= Chargemaster =

Chargeable items billed to a hospital patient

In the United States, the chargemaster, also known as charge master, or charge description master (CDM), is a comprehensive listing of items billable to a hospital patient or a patient's health insurance provider. In practice, it usually contains highly inflated prices at several times that of actual costs to the hospital. The chargemaster typically serves as the starting point for negotiations with patients and health insurance providers of what amount of money will actually be paid to the hospital. It is described as "the central mechanism of the revenue cycle" of a hospital.

==Description==
The chargemaster may be alternatively referred to as the "charge master", "hospital chargemaster", or the "charge description master" (CDM). It is a comprehensive listing of items billable to a hospital patient or a patient's health insurance provider. It is described as "the central mechanism of the revenue cycle" of a hospital. Chargemasters include thousands of hospital services, medical procedures, equipment fees, drugs, supplies, and diagnostic evaluations such as imaging and blood tests. Each item in the chargemaster is assigned a unique identifier code and a set price that are used to generate patient bills. Every hospital system maintains its own chargemaster. Traditionally, hospitals regarded their chargemaster, alongside the medical codes that catalogue the billing items, as a trade secret that is central to their business, and state laws and courts have historically accepted the view that these are proprietary information.

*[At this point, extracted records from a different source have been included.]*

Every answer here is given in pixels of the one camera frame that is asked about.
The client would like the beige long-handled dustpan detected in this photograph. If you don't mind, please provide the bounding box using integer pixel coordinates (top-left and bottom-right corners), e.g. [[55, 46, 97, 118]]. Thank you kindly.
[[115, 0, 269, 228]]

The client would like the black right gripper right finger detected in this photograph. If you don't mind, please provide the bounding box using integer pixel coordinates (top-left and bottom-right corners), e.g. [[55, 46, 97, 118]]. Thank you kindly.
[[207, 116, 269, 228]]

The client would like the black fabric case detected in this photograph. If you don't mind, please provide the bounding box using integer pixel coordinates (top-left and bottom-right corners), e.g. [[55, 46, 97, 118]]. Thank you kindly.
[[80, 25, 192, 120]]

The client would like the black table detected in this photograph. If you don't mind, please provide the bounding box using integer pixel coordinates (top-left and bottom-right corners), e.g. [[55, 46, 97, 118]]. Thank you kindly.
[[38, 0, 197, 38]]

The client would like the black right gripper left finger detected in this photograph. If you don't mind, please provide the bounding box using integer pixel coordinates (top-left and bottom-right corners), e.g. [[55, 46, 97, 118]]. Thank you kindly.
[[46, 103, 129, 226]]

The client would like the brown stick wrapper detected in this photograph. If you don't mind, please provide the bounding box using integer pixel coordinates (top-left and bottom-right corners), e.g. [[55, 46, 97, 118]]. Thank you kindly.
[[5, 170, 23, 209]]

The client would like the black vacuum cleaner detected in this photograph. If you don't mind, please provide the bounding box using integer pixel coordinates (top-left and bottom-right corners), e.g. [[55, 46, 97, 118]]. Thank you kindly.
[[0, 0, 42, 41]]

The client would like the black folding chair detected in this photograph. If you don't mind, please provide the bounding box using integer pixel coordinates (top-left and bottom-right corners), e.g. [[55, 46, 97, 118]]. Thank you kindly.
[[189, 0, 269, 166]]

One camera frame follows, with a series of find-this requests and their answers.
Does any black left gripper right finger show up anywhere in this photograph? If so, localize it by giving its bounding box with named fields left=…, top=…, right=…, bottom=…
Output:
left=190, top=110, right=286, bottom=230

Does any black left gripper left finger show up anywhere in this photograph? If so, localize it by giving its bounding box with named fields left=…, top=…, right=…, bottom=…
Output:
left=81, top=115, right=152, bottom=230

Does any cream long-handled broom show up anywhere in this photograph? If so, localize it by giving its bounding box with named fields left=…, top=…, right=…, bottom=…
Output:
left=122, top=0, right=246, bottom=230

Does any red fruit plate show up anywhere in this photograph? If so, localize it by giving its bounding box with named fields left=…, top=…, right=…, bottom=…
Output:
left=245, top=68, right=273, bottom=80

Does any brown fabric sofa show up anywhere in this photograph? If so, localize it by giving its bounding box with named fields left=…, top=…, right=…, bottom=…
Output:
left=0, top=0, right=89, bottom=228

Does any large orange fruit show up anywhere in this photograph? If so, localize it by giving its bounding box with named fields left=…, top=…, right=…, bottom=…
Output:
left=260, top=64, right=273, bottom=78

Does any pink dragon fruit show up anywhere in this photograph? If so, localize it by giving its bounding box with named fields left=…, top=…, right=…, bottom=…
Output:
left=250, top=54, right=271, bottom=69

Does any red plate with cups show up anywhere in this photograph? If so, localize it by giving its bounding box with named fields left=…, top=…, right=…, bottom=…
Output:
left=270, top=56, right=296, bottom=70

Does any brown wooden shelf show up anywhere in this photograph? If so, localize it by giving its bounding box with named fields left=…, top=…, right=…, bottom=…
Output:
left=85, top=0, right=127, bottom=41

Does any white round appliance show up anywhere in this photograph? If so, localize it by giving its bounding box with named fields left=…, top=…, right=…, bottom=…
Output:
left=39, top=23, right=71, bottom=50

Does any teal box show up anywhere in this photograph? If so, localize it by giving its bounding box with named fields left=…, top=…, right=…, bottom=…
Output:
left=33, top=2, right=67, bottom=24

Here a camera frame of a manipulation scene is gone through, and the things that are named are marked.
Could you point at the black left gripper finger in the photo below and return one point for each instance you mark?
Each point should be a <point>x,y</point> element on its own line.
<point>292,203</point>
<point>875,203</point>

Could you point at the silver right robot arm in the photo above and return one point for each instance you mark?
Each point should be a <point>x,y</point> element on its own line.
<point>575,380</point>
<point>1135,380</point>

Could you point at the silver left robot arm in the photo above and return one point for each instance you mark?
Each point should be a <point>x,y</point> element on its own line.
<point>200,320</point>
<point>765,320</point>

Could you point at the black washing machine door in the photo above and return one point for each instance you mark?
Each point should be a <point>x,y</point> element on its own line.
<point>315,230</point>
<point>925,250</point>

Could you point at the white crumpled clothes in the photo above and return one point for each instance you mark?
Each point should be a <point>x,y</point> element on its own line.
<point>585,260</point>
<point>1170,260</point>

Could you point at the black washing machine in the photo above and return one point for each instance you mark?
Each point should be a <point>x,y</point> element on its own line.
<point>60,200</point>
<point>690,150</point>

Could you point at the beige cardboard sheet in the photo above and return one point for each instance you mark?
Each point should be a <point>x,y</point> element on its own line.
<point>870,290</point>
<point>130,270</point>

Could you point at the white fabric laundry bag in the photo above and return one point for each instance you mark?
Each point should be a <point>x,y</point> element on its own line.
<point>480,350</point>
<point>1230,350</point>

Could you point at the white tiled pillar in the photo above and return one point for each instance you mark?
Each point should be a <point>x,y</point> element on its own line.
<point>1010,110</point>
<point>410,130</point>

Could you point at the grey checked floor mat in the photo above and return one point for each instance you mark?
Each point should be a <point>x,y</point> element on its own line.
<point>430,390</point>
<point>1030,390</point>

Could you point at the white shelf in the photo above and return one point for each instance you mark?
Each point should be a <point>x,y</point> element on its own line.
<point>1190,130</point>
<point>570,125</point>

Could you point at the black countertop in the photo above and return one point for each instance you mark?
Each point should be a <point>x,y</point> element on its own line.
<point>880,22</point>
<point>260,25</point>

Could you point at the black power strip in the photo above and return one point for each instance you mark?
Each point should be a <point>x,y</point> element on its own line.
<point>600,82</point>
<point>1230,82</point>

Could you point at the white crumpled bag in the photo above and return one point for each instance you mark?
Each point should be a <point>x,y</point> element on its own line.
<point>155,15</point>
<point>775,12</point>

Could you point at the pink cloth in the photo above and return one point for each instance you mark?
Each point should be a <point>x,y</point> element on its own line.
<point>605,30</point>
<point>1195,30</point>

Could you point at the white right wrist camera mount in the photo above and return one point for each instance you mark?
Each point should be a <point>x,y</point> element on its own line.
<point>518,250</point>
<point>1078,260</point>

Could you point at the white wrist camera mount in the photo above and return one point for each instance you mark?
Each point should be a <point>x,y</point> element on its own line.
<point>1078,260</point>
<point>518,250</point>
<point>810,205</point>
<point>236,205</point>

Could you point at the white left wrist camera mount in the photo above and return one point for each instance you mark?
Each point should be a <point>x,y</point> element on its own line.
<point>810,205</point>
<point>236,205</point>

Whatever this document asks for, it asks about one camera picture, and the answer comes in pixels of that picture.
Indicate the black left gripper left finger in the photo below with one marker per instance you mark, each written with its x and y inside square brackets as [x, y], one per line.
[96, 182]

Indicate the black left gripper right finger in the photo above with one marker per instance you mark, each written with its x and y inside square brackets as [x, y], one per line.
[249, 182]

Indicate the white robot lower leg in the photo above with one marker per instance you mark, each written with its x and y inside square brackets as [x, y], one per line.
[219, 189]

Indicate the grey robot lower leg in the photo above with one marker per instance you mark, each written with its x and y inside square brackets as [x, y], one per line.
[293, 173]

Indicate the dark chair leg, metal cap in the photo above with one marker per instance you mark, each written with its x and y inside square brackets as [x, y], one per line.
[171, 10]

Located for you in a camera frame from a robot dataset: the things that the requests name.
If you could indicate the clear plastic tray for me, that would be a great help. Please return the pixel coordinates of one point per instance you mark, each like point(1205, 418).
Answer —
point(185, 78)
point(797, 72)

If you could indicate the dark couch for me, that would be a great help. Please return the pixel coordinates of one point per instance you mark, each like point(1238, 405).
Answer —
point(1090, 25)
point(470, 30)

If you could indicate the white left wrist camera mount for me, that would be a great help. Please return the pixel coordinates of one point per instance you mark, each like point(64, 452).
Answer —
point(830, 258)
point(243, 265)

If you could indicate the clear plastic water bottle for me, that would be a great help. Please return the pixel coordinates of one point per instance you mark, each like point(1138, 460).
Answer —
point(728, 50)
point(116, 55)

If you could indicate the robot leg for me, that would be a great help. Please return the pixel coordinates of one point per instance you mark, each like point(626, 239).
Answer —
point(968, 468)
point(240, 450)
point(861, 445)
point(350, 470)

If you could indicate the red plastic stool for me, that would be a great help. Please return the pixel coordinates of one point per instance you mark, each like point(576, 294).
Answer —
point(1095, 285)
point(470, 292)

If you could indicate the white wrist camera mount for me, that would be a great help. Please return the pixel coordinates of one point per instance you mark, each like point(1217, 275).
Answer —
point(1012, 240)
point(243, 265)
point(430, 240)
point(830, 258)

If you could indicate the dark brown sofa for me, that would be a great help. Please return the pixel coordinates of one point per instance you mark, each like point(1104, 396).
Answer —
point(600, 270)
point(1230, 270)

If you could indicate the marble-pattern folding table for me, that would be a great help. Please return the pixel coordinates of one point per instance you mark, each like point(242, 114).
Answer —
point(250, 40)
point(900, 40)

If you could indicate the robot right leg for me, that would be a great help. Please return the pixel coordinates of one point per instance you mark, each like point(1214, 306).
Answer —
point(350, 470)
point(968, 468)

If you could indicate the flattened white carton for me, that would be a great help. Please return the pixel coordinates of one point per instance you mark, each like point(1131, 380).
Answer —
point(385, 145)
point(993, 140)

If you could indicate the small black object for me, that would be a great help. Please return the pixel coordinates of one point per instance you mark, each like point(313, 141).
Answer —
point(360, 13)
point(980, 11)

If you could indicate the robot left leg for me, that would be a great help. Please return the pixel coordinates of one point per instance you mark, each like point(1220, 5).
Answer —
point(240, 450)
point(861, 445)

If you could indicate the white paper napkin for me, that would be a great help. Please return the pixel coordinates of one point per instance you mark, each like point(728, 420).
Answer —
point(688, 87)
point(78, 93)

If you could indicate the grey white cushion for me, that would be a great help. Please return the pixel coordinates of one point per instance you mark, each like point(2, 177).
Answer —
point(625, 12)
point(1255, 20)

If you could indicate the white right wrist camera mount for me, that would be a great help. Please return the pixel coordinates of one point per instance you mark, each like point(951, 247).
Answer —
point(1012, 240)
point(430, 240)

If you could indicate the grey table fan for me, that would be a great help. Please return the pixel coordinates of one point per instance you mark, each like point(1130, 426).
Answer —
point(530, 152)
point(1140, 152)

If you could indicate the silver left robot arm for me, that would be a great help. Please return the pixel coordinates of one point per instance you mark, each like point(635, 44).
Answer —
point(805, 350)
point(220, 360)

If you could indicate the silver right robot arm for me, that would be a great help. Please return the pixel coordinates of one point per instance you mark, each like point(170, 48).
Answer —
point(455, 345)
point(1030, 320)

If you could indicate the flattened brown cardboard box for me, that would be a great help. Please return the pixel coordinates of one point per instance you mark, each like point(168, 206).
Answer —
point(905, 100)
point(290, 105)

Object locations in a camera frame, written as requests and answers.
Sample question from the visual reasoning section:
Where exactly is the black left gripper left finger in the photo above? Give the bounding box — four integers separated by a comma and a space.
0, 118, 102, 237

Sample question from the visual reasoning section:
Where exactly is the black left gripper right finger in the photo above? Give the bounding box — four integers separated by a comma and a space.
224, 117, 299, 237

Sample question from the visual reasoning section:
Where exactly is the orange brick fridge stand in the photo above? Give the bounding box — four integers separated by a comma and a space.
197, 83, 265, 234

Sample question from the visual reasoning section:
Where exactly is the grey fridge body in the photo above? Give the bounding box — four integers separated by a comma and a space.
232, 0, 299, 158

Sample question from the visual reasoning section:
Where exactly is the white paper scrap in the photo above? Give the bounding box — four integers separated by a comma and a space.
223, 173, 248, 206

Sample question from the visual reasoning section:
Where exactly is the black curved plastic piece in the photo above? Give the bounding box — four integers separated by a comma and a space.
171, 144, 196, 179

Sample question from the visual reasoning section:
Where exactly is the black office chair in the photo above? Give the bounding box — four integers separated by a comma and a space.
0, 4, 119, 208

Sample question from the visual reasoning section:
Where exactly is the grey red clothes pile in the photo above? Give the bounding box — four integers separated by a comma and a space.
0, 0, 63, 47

The procedure of developing, maintaining, and monitoring the chargemaster and its pricing scheme often necessitates multiple hospital employees working under the supervision of a "chargemaster coordinator", a "charge master manager", or others in the health care system's operations or administrative support areas frequently called a "charge master team". Ultimate responsibility for ensuring accuracy of the chargemaster rests with each hospital's chief financial officer, compliance officer, and hospital Board. Approximately forty percent of hospitals pay outside companies to help create and then adapt their chargemasters on a yearly basis. According to Essentials of Managed Health Care, as of 2012 the chargemaster file typically included between 20,000 and 50,000 price definitions. The Lewin Group analyzed utilization of the chargemaster and found that a low proportion of hospitals carried out regular reviews of their chargemaster implementation. Costs for patients maintained on the chargemaster differ greatly from hospital to hospital.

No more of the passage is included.